Data accessibility and analysis is a crucial part of getting value from your data. While there are many methods to view data when it comes to BigQuery, one common way is to export query results as an email on a scheduled basis. This lets end users get an email with a link to the most recent query results, and is a good solution for anyone looking for daily statistics on business processes, monthly summaries of website metrics, or weekly business reviews. Whatever the query may be, stakeholders who need the information can access data easily via email for relevant insights. 

In this post, we’ll describe a way to easily automate exporting results from BigQuery to email.

Design considerations for results emails

An important design consideration is the size and complexity of the data. Keep in mind the size constraints for email attachments and for exporting large queries from within BigQuery. In the case that the query results are over 1 GB, BigQuery will output the results into multiple tables. As a result, you would need to send multiple CSV attachments in the email.

If you have G Suite access, you can do this using scheduled Apps Script, which uses the BigQuery API to run the query and export the results to a Google Sheet. A time-based trigger on the script will refresh the data at scheduled intervals. With this, you could easily send an email with a link to the Sheet using the Gmail Service

This method depends on G Suite. For a more general solution, we recommend using Google Cloud as the primary solution to automate BigQuery exports to an email. It involves a couple of Google Cloud products and the SendGrid API for sending the emails. Here’s how to do that.

Automating BigQuery results to an email 

We’ll walk you through how to build an automated process to export BigQuery results into email, starting with the steps and a look at the architecture diagram.

  1. Create a Pub/Sub topic that will trigger your Cloud Functions code to run.

  2. Set up a BigQuery dataset and Cloud Storage bucket for your exports.

  3. Build a Cloud Function with the code that runs the query, exports results, and sends an email.

  4. Create a Cloud Scheduler job tied to the Pub/Sub topic to automatically run the function on a scheduled basis.

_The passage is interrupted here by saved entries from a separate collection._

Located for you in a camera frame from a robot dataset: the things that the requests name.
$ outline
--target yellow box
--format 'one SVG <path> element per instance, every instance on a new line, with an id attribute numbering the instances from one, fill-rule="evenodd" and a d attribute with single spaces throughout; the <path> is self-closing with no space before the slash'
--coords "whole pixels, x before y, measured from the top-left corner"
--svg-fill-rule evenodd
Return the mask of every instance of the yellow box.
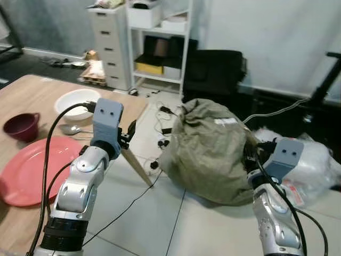
<path id="1" fill-rule="evenodd" d="M 164 73 L 163 66 L 153 66 L 144 63 L 136 62 L 136 69 L 141 72 L 147 72 L 151 74 L 162 75 Z"/>

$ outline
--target table leg
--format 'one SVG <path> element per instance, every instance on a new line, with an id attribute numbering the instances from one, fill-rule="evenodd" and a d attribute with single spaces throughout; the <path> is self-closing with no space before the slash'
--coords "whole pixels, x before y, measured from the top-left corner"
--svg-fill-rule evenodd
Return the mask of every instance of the table leg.
<path id="1" fill-rule="evenodd" d="M 122 149 L 121 150 L 122 155 L 124 158 L 130 163 L 132 168 L 138 173 L 138 175 L 147 183 L 148 186 L 152 185 L 152 182 L 150 181 L 149 177 L 145 173 L 143 167 L 140 165 L 134 154 L 131 152 L 130 149 Z"/>

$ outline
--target drawer
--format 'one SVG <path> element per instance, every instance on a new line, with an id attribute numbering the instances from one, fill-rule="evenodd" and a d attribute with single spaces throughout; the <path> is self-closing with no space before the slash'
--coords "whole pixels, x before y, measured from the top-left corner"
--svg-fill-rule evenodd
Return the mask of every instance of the drawer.
<path id="1" fill-rule="evenodd" d="M 97 48 L 100 59 L 103 61 L 121 62 L 121 54 L 118 48 L 104 47 Z"/>
<path id="2" fill-rule="evenodd" d="M 124 91 L 128 91 L 130 88 L 130 85 L 128 85 L 126 83 L 124 78 L 108 76 L 108 77 L 106 77 L 106 81 L 107 81 L 107 86 L 109 86 L 111 88 L 116 88 L 116 89 L 120 89 L 120 90 L 124 90 Z"/>
<path id="3" fill-rule="evenodd" d="M 106 76 L 123 77 L 123 69 L 121 65 L 117 65 L 113 62 L 103 63 L 104 72 Z"/>
<path id="4" fill-rule="evenodd" d="M 119 39 L 116 33 L 101 30 L 94 31 L 96 38 L 96 46 L 100 49 L 108 48 L 108 49 L 117 49 L 119 48 Z"/>
<path id="5" fill-rule="evenodd" d="M 91 23 L 94 31 L 110 31 L 116 32 L 117 25 L 114 14 L 105 13 L 101 11 L 90 13 Z"/>

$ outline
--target green sack
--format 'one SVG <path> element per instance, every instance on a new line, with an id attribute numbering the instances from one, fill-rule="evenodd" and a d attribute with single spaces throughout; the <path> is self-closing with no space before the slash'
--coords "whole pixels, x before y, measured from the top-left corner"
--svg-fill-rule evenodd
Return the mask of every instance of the green sack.
<path id="1" fill-rule="evenodd" d="M 247 132 L 225 106 L 194 99 L 182 107 L 161 169 L 188 191 L 226 205 L 252 202 L 253 190 L 241 162 Z"/>

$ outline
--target black pole
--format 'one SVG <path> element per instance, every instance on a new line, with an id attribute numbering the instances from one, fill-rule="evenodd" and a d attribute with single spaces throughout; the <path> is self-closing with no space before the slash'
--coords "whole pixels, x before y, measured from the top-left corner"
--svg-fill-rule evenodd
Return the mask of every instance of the black pole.
<path id="1" fill-rule="evenodd" d="M 322 105 L 323 100 L 328 93 L 328 90 L 332 86 L 333 82 L 336 80 L 337 76 L 341 73 L 341 53 L 327 52 L 326 55 L 329 57 L 337 58 L 337 61 L 323 80 L 322 84 L 315 90 L 315 92 L 311 96 L 311 99 L 307 105 L 312 110 L 317 109 Z M 303 121 L 306 123 L 311 123 L 312 119 L 312 113 L 308 113 L 303 117 Z"/>
<path id="2" fill-rule="evenodd" d="M 10 20 L 10 18 L 7 16 L 5 10 L 3 9 L 3 7 L 0 4 L 0 16 L 3 18 L 4 22 L 6 23 L 7 27 L 10 30 L 10 39 L 13 41 L 11 43 L 13 43 L 13 46 L 16 47 L 19 51 L 19 53 L 23 53 L 22 51 L 22 43 L 19 39 L 19 36 L 17 34 L 17 32 L 15 31 L 13 24 Z"/>

Here’s a look at the architecture of this process:

Automating BigQuery architecture.jpg
Click to enlarge

Within this architecture, you’ll see: 

  • Cloud Scheduler: A Cloud Scheduler job invokes the Pub/Sub topic to schedule the email export periodically.  

  • Pub/Sub: A Pub/Sub topic triggers the Cloud Function. 

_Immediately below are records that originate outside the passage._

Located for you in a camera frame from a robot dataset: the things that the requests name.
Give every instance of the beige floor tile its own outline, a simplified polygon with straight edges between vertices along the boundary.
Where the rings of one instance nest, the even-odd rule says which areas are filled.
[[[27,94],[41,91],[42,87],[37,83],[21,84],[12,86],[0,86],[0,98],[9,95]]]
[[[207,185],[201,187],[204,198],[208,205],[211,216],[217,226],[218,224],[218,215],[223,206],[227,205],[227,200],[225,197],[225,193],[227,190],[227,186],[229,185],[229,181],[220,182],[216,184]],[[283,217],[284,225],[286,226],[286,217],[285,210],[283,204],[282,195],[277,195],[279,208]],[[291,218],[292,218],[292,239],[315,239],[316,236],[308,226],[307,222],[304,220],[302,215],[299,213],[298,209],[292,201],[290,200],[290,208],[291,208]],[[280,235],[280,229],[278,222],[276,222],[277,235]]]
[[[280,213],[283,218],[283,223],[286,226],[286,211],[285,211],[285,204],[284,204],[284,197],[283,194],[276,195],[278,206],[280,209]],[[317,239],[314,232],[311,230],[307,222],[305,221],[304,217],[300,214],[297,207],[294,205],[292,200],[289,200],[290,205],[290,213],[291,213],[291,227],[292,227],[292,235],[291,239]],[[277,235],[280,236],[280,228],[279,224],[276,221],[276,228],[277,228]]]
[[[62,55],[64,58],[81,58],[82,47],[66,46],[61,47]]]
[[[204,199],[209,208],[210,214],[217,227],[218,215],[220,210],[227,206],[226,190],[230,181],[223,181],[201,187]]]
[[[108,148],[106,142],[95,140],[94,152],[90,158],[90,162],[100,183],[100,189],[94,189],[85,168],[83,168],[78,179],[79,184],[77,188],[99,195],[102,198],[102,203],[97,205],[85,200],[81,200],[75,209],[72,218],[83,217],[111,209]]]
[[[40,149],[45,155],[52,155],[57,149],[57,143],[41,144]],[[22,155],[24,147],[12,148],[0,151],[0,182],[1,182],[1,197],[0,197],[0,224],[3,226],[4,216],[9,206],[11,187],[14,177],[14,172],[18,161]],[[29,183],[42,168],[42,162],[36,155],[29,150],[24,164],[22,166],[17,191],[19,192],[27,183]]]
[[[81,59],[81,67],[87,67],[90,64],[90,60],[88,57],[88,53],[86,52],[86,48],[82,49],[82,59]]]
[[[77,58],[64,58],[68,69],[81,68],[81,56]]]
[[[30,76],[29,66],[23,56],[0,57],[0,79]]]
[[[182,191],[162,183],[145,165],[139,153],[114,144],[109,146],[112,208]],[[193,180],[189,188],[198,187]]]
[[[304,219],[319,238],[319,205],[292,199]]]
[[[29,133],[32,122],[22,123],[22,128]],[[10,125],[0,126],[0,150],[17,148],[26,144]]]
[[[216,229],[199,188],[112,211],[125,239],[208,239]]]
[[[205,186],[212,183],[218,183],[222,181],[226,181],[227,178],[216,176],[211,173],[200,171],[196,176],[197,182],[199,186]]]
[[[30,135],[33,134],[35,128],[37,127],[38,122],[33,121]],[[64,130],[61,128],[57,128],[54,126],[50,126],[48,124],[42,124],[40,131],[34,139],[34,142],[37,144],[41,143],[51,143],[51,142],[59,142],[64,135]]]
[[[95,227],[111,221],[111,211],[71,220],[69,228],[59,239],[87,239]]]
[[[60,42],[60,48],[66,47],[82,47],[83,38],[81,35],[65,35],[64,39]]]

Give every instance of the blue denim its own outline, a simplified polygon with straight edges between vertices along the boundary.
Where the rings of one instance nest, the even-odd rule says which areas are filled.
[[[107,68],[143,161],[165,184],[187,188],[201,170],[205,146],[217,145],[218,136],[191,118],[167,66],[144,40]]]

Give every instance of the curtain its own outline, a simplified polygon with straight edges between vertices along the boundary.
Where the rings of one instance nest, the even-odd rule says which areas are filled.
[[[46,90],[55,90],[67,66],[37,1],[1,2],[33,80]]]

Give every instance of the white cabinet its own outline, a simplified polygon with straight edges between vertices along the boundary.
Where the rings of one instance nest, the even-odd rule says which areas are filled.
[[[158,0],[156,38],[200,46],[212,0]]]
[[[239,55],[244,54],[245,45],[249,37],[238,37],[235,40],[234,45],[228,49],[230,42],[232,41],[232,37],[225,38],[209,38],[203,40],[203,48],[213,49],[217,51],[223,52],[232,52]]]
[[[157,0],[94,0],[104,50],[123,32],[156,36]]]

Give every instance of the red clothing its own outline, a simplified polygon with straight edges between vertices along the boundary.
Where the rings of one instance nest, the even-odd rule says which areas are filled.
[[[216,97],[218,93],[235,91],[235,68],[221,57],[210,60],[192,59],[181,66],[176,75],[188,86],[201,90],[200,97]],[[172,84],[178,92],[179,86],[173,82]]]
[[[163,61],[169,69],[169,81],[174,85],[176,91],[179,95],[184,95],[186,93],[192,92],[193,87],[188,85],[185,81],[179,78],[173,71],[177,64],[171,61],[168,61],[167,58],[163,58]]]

  • Cloud Function: A Cloud Function subscribes to the Pub/Sub topic and runs the code calling the BigQuery and Cloud Storage APIs.

  • BigQuery: The BigQuery API generates the query results, stores them in a table, and then exports the results as a CSV into Cloud Storage. 

  • Cloud Storage: A Cloud Storage bucket stores the CSV file. The Cloud Storage API generates a signed URL for the CSV that is sent out as an email to users.  

Last, the SendGrid API sends an email with the link to the signed URL to the specified recipients. 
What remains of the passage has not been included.